(Data extracted from a collection)
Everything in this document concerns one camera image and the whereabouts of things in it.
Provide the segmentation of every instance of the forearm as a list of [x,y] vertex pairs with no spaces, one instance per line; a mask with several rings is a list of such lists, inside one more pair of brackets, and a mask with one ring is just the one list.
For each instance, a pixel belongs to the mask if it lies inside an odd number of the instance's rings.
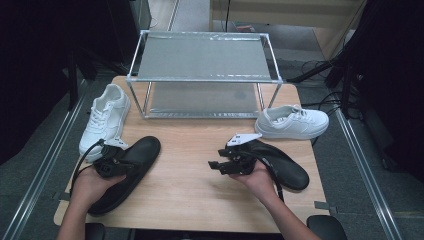
[[271,214],[284,239],[319,239],[277,195],[267,195],[259,200]]
[[71,202],[63,217],[57,240],[84,239],[87,211],[87,206]]

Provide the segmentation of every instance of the black cable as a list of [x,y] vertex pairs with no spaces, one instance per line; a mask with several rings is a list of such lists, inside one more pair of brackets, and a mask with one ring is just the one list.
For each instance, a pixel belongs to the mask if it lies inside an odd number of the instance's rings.
[[336,106],[336,107],[334,107],[334,108],[332,108],[332,109],[330,109],[330,110],[328,110],[326,113],[327,113],[327,115],[328,116],[331,116],[331,115],[333,115],[333,113],[335,113],[336,111],[337,111],[337,109],[339,109],[340,108],[340,105],[339,106]]
[[268,160],[266,160],[266,158],[259,158],[258,157],[257,160],[265,165],[266,169],[269,172],[269,175],[271,175],[271,178],[274,181],[275,186],[277,187],[278,197],[281,199],[281,201],[284,202],[283,187],[281,187],[281,184],[278,182],[278,178],[275,175],[274,171],[272,170],[270,163],[268,162]]
[[[318,61],[318,60],[311,60],[311,61],[307,61],[305,63],[303,63],[302,67],[301,67],[301,72],[302,75],[297,76],[295,78],[290,78],[290,79],[286,79],[287,82],[290,83],[301,83],[307,79],[313,80],[312,76],[315,75],[320,75],[321,77],[327,78],[327,76],[323,76],[321,75],[321,72],[329,69],[329,68],[343,68],[343,66],[337,66],[337,64],[340,62],[340,55],[343,53],[343,51],[346,48],[346,36],[343,39],[343,45],[342,48],[339,50],[339,52],[330,60],[326,60],[326,61]],[[309,70],[308,72],[304,72],[303,71],[303,67],[309,63],[309,62],[313,62],[313,61],[317,61],[317,63],[315,64],[315,68]]]
[[77,177],[79,175],[79,168],[81,167],[81,164],[84,161],[85,157],[87,157],[87,155],[91,152],[91,150],[93,150],[94,147],[96,147],[96,146],[103,146],[104,145],[104,142],[105,142],[104,139],[100,139],[99,141],[97,141],[95,144],[93,144],[91,147],[89,147],[87,149],[87,151],[84,153],[84,155],[82,155],[81,159],[78,161],[78,164],[77,164],[77,166],[76,166],[76,168],[74,170],[74,174],[72,175],[71,189],[69,190],[69,194],[70,195],[72,195],[72,189],[74,188],[75,181],[77,180]]
[[336,103],[340,103],[340,100],[327,100],[327,101],[323,101],[323,102],[317,102],[317,103],[302,103],[302,107],[311,107],[311,106],[316,106],[316,105],[324,105],[324,104],[336,104]]
[[225,32],[228,32],[228,16],[230,14],[230,4],[231,4],[231,0],[228,0],[227,17],[225,19]]
[[222,5],[221,5],[221,0],[218,0],[218,2],[219,2],[219,14],[220,14],[219,15],[219,17],[220,17],[219,23],[221,24],[222,31],[225,32],[224,25],[222,24]]
[[[327,61],[318,61],[318,60],[309,60],[309,61],[306,61],[306,62],[304,62],[303,64],[302,64],[302,66],[300,67],[300,71],[302,72],[302,75],[303,74],[305,74],[305,66],[307,65],[307,64],[309,64],[309,63],[313,63],[313,62],[315,62],[315,65],[314,65],[314,68],[317,68],[318,67],[318,64],[324,64],[325,62],[327,62]],[[323,75],[321,75],[321,72],[319,72],[318,73],[318,75],[319,76],[321,76],[322,78],[326,78],[326,76],[323,76]],[[317,81],[317,80],[324,80],[324,79],[313,79],[312,78],[312,76],[309,78],[310,80],[314,80],[314,81]]]
[[315,143],[318,141],[318,138],[319,138],[319,136],[318,137],[316,137],[315,139],[314,139],[314,141],[312,142],[312,147],[315,145]]

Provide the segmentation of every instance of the white sneaker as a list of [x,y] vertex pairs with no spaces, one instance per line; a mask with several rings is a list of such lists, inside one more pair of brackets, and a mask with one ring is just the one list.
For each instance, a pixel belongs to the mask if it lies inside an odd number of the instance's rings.
[[[128,96],[118,85],[106,86],[102,96],[93,101],[90,119],[79,144],[81,155],[99,139],[111,140],[121,137],[130,104]],[[101,146],[94,147],[86,160],[93,162],[99,159],[102,156],[101,150]]]
[[267,108],[259,115],[255,130],[263,138],[312,139],[327,130],[328,116],[298,105]]

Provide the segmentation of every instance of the shoe sole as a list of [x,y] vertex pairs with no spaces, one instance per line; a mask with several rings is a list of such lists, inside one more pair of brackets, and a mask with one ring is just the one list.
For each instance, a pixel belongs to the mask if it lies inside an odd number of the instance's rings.
[[298,140],[309,140],[309,139],[312,139],[312,138],[316,138],[316,137],[320,136],[321,134],[323,134],[327,130],[327,127],[321,129],[318,132],[314,132],[314,133],[311,133],[311,134],[299,135],[299,134],[295,134],[295,133],[267,132],[267,131],[262,130],[259,127],[258,122],[255,123],[255,131],[257,133],[261,133],[263,138],[290,138],[290,139],[298,139]]
[[[121,136],[122,130],[124,129],[125,118],[128,115],[128,112],[129,112],[130,107],[131,107],[131,101],[130,101],[130,99],[127,97],[126,100],[127,101],[126,101],[126,104],[125,104],[125,109],[124,109],[124,111],[122,112],[122,115],[121,115],[121,122],[119,123],[118,131],[116,132],[114,138]],[[87,160],[87,162],[91,163],[91,162],[94,162],[95,160],[97,160],[97,159],[99,159],[101,157],[102,157],[102,154],[100,152],[98,152],[98,153],[94,153],[94,154],[88,154],[85,157],[85,159]]]

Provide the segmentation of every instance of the wooden table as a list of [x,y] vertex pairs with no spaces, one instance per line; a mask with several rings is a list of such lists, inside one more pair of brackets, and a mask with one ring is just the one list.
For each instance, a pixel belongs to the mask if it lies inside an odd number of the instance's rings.
[[[131,96],[125,77],[116,77],[113,83]],[[145,86],[133,84],[137,94]],[[275,86],[261,86],[267,102]],[[161,141],[161,153],[127,200],[102,217],[87,216],[87,222],[139,229],[279,232],[271,215],[241,183],[208,165],[208,161],[226,161],[217,150],[236,133],[254,133],[254,119],[143,119],[131,101],[122,139],[131,145],[144,136],[155,136]],[[281,87],[274,106],[283,104],[299,104],[295,86]],[[309,174],[305,190],[284,190],[290,209],[304,222],[310,215],[328,215],[314,207],[314,201],[326,200],[310,141],[261,140],[283,150]],[[62,200],[54,216],[56,224],[61,224],[67,206]]]

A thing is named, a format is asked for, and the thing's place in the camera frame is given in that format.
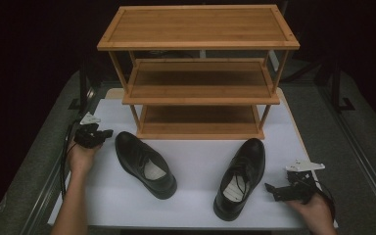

### TASK TO CARRY OUT
Would you please output each record exactly, leaving the images out?

### THE ANSWER
Everything in this document concerns one camera image and the whereabouts of things in it.
Provide the segmentation of every instance of the forearm as a list of [x,y] vertex pairs with no spaces, one instance per line; a mask with several rings is a list of such lists, inside one more pair of brackets, and a mask with one ring is just the one list.
For each instance, a pixel belongs to the mask if it lies inside an odd number of the instance's rings.
[[271,214],[284,239],[319,239],[277,195],[267,195],[259,200]]
[[71,202],[63,217],[57,240],[84,239],[87,211],[87,206]]

Provide the segmentation of every instance of the black cable as a list of [x,y] vertex pairs with no spaces, one instance per line; a mask with several rings is a list of such lists, inside one more pair of brackets, and a mask with one ring is just the one list.
For each instance, a pixel belongs to the mask if it lies inside an odd number of the instance's rings.
[[336,106],[336,107],[334,107],[334,108],[332,108],[332,109],[330,109],[330,110],[328,110],[326,113],[327,113],[327,115],[328,116],[331,116],[331,115],[333,115],[333,113],[335,113],[336,111],[337,111],[337,109],[339,109],[340,108],[340,105],[339,106]]
[[268,160],[266,160],[266,158],[259,158],[258,157],[257,160],[265,165],[266,169],[269,172],[269,175],[271,175],[271,178],[274,181],[275,186],[277,187],[278,197],[281,199],[281,201],[284,202],[283,187],[281,187],[281,184],[278,182],[278,178],[275,175],[274,171],[272,170],[270,163],[268,162]]
[[[318,61],[318,60],[311,60],[311,61],[307,61],[305,63],[303,63],[302,67],[301,67],[301,72],[302,75],[297,76],[295,78],[290,78],[290,79],[286,79],[287,82],[290,83],[301,83],[307,79],[313,80],[312,76],[315,75],[320,75],[321,77],[327,78],[327,76],[323,76],[321,75],[321,72],[329,69],[329,68],[343,68],[343,66],[337,66],[337,64],[340,62],[340,55],[343,53],[343,51],[346,48],[346,36],[343,39],[343,45],[342,48],[339,50],[339,52],[330,60],[326,60],[326,61]],[[309,70],[308,72],[304,72],[303,71],[303,67],[309,63],[309,62],[313,62],[313,61],[317,61],[317,63],[315,64],[315,68]]]
[[77,177],[79,175],[79,168],[81,167],[81,164],[84,161],[85,157],[87,157],[87,155],[91,152],[91,150],[93,150],[94,147],[96,147],[96,146],[103,146],[104,145],[104,142],[105,142],[104,139],[100,139],[99,141],[97,141],[95,144],[93,144],[91,147],[89,147],[87,149],[87,151],[84,153],[84,155],[82,155],[81,159],[78,161],[78,164],[77,164],[77,166],[76,166],[76,168],[74,170],[74,174],[72,175],[71,189],[69,190],[69,194],[70,195],[72,195],[72,189],[74,188],[75,181],[77,180]]
[[336,103],[340,103],[340,100],[327,100],[327,101],[323,101],[323,102],[317,102],[317,103],[302,103],[302,107],[311,107],[311,106],[316,106],[316,105],[324,105],[324,104],[336,104]]
[[225,32],[228,32],[228,16],[230,14],[230,4],[231,4],[231,0],[228,0],[227,17],[225,19]]
[[222,5],[221,5],[221,0],[218,0],[218,2],[219,2],[219,14],[220,14],[219,15],[219,17],[220,17],[219,23],[221,24],[222,31],[225,32],[224,25],[222,24]]
[[[327,61],[318,61],[318,60],[309,60],[309,61],[306,61],[306,62],[304,62],[303,64],[302,64],[302,66],[300,67],[300,71],[302,72],[302,75],[303,74],[305,74],[305,66],[307,65],[307,64],[309,64],[309,63],[313,63],[313,62],[315,62],[315,65],[314,65],[314,68],[317,68],[318,67],[318,64],[324,64],[325,62],[327,62]],[[323,75],[321,75],[321,72],[319,72],[318,73],[318,75],[319,76],[321,76],[322,78],[326,78],[326,76],[323,76]],[[317,81],[317,80],[324,80],[324,79],[313,79],[312,78],[312,76],[309,78],[310,80],[314,80],[314,81]]]
[[315,143],[318,141],[318,138],[319,138],[319,136],[318,137],[316,137],[315,139],[314,139],[314,141],[312,142],[312,147],[315,145]]

Provide the segmentation of every instance of the white sneaker as a list of [x,y] vertex pairs with no spaces, one instance per line; a mask with several rings is a list of such lists, inside one more pair of brackets, and a mask with one ring is just the one list.
For each instance, a pixel belongs to the mask if it lies inside an odd number of the instance's rings.
[[[128,96],[118,85],[106,86],[102,96],[93,101],[90,119],[79,144],[81,155],[99,139],[111,140],[121,137],[130,104]],[[101,146],[94,147],[86,160],[93,162],[99,159],[102,156],[101,150]]]
[[267,108],[259,115],[255,130],[263,138],[312,139],[327,130],[328,116],[298,105]]

Provide the segmentation of every instance of the shoe sole as a list of [x,y] vertex pairs with no spaces, one instance per line; a mask with several rings is a list of such lists, inside one more pair of brackets, and a mask with one ring is just the one list.
For each instance, a pixel belongs to the mask if it lies inside an odd number of the instance's rings.
[[298,140],[309,140],[309,139],[312,139],[312,138],[316,138],[316,137],[320,136],[321,134],[323,134],[327,130],[327,127],[321,129],[318,132],[314,132],[314,133],[311,133],[311,134],[299,135],[299,134],[295,134],[295,133],[267,132],[267,131],[262,130],[259,127],[258,122],[255,123],[255,131],[257,133],[261,133],[263,138],[290,138],[290,139],[298,139]]
[[[121,136],[122,130],[124,129],[125,118],[128,115],[128,112],[129,112],[130,107],[131,107],[131,101],[130,101],[130,99],[127,97],[126,100],[127,101],[126,101],[126,104],[125,104],[125,109],[124,109],[124,111],[122,112],[122,115],[121,115],[121,122],[119,123],[118,131],[116,132],[114,138]],[[87,160],[87,162],[91,163],[91,162],[94,162],[95,160],[97,160],[97,159],[99,159],[101,157],[102,157],[102,154],[100,152],[98,152],[98,153],[94,153],[94,154],[88,154],[85,157],[85,159]]]

Provide the segmentation of every instance of the wooden table as a list of [x,y] vertex pairs with no spaces, one instance per line; a mask with several rings is a list of such lists, inside one more pair of brackets, and a mask with one ring is just the one list.
For each instance, a pixel belongs to the mask if it lies inside an odd number of the instance's rings.
[[[131,96],[125,77],[116,77],[113,83]],[[145,86],[133,84],[137,94]],[[275,86],[261,86],[267,102]],[[161,141],[161,153],[127,200],[102,217],[87,216],[87,222],[139,229],[279,232],[271,215],[241,183],[208,165],[208,161],[226,161],[217,150],[236,133],[254,133],[254,119],[143,119],[131,101],[122,139],[131,145],[144,136],[155,136]],[[281,87],[274,106],[283,104],[299,104],[295,86]],[[309,174],[305,190],[284,190],[290,209],[304,222],[310,215],[328,215],[314,207],[314,201],[326,200],[310,141],[261,140],[283,150]],[[62,200],[54,216],[56,224],[61,224],[67,206]]]

A thing is named, a format is asked for, and the thing's place in the camera frame is given in that format.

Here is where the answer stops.